DESCRIPTION OF THE EMBODIMENTS
[0042] FIG. 2 schematically shows a principal part of a serial-type
inkjet printer serving as an inkjet printing apparatus to which
some embodiments of a recovery processing method for a print head
according to the present invention are applied. It is to be noted
that an example of the recovery processing method for a print head
according to the present invention is also applicable to other
inkjet apparatuses such as printers (including multifunction
printers) or industrial printing apparatuses including
manufacturing apparatuses for electronic devices and textile
printing apparatuses.
[0043] In FIG. 2, a chassis (not shown) of an apparatus body forms
a framework of an inkjet printer and holds each print operation
mechanism to be described later. Each print operation mechanism to
be embedded and held inside the apparatus body comprises a carrier
section, and an automatic feeder section (not shown) configured to
feed print sheets PA one by one sequentially into the apparatus
body along a direction indicated with an arrow F, each of the print
sheets PA serving as a print medium.
[0044] The carrier section guides the print sheets PA sent one by
one out of the automatic feeder section to a predetermined printing
position on a platen (not shown) and also guides the print sheets
from the printing position to a discharge section. In addition, the
print operation mechanism also comprises a printing section
configured to perform desired printing on a printing surface of the
print sheet PA conveyed to the printing position, and also
comprises a recovery section 10 configured to perform recovery
processing of a print head 44 of the printing section to be
described later.
[0045] The above-described carrier section comprises carrier
rollers 32A and 32B, sheet feeding rollers 34A and 34B, and a sheet
discharging roller (not shown). The sheet discharging roller
conveys, toward the discharge section, the printed print sheet PA
conveyed by the sheet feeding rollers 34A and 34B.

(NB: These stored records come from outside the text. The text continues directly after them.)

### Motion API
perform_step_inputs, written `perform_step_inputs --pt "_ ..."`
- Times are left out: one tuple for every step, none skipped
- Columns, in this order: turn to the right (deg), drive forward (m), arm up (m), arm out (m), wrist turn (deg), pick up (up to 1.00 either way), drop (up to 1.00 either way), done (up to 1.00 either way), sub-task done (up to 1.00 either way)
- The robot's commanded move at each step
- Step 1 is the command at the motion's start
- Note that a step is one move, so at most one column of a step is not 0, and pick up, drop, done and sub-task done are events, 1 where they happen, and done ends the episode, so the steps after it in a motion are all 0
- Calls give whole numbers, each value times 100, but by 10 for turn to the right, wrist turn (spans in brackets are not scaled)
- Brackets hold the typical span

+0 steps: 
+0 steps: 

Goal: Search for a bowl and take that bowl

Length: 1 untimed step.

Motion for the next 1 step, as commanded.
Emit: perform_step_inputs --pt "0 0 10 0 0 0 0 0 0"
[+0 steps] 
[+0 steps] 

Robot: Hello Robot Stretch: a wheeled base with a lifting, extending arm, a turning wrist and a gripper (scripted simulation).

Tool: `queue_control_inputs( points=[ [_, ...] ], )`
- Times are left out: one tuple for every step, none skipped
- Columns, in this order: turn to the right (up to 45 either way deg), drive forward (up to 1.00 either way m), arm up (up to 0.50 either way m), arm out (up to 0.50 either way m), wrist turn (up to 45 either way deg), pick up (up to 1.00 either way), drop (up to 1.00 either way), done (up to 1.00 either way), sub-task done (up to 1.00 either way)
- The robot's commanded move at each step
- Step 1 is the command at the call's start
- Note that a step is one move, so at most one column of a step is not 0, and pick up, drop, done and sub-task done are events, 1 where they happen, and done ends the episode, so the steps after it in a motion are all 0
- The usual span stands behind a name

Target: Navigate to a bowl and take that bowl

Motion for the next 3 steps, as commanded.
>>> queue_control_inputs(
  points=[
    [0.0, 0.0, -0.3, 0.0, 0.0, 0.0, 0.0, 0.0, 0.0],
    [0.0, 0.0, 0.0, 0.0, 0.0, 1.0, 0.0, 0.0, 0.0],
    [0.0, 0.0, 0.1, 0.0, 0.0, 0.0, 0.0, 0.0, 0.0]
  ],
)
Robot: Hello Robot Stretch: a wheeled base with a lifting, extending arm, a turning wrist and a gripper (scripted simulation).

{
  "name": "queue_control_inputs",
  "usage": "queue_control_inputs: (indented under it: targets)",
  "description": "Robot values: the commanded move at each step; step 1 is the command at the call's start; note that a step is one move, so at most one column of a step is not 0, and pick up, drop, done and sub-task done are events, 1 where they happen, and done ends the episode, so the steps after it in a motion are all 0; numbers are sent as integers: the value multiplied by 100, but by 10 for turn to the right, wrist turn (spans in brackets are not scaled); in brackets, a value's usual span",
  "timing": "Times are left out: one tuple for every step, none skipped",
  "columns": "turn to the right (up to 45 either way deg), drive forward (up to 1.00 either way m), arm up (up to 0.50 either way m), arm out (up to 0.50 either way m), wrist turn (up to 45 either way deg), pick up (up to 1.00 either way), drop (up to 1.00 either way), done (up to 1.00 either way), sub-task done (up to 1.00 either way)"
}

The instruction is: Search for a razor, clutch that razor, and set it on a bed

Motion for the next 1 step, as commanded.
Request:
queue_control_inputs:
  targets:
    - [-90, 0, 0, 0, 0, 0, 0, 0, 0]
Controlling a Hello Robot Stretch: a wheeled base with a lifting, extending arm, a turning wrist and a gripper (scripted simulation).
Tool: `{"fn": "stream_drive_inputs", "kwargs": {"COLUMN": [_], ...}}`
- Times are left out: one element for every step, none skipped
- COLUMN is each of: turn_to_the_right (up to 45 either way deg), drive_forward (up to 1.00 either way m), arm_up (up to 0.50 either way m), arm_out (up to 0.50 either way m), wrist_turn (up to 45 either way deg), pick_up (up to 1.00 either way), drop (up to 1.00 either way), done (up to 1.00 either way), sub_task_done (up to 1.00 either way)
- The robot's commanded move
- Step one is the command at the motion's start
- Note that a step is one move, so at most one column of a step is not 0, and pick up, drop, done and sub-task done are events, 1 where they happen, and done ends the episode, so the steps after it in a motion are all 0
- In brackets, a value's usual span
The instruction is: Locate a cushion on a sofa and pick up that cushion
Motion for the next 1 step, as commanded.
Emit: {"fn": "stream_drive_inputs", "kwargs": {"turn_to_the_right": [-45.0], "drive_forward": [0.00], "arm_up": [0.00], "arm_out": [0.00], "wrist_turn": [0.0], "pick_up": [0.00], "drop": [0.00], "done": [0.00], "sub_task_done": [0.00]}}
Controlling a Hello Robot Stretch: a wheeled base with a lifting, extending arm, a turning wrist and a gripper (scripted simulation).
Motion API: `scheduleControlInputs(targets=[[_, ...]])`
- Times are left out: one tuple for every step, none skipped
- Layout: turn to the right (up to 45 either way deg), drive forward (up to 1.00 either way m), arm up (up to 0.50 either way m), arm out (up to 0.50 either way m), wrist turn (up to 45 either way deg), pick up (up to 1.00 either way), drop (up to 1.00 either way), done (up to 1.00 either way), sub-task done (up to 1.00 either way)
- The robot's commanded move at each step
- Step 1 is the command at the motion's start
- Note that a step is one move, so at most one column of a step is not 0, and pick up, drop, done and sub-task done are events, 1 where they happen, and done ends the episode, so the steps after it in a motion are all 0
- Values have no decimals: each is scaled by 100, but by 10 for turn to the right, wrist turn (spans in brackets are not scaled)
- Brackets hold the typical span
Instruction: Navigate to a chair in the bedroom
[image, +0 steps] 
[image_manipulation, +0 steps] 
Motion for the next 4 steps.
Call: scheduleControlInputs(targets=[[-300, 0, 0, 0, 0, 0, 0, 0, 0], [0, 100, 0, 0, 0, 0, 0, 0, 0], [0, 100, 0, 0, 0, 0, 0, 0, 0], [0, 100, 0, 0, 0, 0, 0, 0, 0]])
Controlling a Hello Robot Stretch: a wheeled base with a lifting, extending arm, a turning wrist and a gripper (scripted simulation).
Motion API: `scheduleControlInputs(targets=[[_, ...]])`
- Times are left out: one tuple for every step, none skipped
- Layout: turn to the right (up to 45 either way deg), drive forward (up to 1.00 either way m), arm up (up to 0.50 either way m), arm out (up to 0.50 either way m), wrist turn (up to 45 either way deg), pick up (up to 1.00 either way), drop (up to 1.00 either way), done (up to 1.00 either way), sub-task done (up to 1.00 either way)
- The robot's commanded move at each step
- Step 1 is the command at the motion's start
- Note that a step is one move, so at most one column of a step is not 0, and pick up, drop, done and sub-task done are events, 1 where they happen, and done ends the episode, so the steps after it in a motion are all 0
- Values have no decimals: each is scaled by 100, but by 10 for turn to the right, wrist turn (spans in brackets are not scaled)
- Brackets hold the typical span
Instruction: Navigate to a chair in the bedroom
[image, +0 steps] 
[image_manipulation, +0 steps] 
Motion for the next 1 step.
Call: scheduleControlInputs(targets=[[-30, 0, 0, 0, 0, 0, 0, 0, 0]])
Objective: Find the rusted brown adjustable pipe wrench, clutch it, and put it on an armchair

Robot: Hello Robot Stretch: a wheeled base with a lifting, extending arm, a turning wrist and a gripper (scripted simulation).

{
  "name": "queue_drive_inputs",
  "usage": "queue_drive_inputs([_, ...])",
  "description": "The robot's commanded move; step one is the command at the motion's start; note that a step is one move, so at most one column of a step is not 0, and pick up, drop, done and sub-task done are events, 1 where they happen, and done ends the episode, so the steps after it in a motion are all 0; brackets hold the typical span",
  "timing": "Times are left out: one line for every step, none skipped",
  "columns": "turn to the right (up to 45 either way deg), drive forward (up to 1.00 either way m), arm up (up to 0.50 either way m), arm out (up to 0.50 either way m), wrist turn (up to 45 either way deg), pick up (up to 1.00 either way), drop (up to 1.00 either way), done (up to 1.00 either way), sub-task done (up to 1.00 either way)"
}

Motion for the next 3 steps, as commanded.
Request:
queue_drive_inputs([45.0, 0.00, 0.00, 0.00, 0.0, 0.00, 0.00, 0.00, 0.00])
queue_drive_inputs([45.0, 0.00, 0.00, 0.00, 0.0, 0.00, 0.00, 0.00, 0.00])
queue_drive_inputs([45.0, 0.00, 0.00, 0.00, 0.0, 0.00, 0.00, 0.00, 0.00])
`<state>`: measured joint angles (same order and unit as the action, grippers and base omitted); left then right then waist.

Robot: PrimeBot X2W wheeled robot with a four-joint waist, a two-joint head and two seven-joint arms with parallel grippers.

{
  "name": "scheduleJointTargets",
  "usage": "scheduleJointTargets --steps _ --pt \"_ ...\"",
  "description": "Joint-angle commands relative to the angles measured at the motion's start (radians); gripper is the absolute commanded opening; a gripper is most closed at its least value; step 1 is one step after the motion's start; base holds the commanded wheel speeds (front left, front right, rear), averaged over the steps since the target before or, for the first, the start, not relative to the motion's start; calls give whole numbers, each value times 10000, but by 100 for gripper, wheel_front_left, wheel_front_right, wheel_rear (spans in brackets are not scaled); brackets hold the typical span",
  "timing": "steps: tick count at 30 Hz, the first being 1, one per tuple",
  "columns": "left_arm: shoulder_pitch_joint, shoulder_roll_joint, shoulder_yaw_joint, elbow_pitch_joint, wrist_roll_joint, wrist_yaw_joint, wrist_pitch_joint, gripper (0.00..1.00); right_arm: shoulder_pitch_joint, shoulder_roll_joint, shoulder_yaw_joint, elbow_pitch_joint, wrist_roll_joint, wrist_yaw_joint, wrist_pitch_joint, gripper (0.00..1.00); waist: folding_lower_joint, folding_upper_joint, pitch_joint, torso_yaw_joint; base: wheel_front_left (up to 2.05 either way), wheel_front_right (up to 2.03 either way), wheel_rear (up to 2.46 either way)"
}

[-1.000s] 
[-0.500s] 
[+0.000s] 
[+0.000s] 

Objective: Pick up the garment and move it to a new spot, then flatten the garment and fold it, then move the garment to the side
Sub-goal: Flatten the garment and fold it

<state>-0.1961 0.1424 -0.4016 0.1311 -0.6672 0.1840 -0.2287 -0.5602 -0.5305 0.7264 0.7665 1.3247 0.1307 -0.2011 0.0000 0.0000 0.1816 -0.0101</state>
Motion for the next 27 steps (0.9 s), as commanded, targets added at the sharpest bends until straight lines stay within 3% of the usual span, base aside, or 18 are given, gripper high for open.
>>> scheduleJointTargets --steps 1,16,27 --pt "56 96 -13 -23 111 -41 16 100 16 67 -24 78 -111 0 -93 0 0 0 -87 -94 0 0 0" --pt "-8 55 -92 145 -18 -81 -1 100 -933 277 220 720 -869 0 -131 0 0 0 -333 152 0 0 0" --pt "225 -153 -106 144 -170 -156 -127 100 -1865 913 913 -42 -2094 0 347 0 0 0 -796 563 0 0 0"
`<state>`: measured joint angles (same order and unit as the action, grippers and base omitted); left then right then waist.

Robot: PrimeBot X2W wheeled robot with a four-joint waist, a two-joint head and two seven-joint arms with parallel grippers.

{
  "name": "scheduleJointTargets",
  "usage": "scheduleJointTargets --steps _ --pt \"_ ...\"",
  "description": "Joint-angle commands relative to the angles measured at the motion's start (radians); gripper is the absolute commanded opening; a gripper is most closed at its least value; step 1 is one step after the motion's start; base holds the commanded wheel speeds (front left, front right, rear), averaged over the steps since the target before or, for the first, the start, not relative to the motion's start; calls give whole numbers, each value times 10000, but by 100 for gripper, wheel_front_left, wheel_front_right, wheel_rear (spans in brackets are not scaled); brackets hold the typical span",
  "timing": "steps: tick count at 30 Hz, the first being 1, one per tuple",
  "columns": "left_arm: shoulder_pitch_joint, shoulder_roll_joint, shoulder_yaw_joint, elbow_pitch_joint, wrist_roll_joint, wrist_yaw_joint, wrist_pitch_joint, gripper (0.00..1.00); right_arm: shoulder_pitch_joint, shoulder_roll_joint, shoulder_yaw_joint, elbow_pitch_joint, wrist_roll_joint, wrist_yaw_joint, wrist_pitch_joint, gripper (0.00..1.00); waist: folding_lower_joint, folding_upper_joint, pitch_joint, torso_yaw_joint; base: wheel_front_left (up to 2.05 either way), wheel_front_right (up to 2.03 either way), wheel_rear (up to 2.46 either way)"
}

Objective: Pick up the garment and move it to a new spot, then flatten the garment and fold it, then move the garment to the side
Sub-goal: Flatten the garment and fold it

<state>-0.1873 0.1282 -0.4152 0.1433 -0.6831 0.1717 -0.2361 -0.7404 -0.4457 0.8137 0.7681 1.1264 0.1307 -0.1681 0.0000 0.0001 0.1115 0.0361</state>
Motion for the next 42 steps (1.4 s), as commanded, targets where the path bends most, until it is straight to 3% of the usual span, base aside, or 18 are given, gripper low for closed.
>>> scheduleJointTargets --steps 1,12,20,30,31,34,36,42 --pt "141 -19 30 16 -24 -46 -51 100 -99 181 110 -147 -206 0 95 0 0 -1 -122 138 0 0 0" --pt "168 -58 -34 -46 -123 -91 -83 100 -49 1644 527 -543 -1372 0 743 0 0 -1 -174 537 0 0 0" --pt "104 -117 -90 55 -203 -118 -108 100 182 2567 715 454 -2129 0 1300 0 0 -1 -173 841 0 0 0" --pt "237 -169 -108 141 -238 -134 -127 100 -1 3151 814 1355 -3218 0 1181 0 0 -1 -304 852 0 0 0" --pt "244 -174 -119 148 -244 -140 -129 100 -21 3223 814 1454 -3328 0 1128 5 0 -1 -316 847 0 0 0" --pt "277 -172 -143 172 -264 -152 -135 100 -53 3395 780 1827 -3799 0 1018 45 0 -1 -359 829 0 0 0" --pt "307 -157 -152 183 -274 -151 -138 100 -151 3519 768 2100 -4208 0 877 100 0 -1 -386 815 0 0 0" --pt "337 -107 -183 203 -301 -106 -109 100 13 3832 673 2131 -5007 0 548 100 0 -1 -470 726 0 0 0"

[0046] The carrier rollers 32A and 32B, and the sheet feeding
rollers 34A and 34B convey the print sheets PA intermittently in a
predetermined feed corresponding to a print operation by the print
head 44 of the printing section and to a reciprocating operation of
a carriage 24, the print sheets PA sent one by one out of the
automatic feeder section.
[0047] The carrier rollers 32A and 32B, the sheet feeding rollers
34A and 34B, and the sheet discharging roller are respectively
driven by a rotational force of a driving motor 78 (see FIG. 7)
transmitted thereto through a reduction gear mechanism or the like.
The drive of the driving motor 78 is controlled by a control block
to be described later. Here, in the above-described example, the
print sheet PA as the print medium may be made of paper, a plastic
sheet, or the like. In the case of a manufacturing apparatus or a
textile printing apparatus provided with the inkjet printer, the
print sheet PA may be made of a glass substrate or a textile.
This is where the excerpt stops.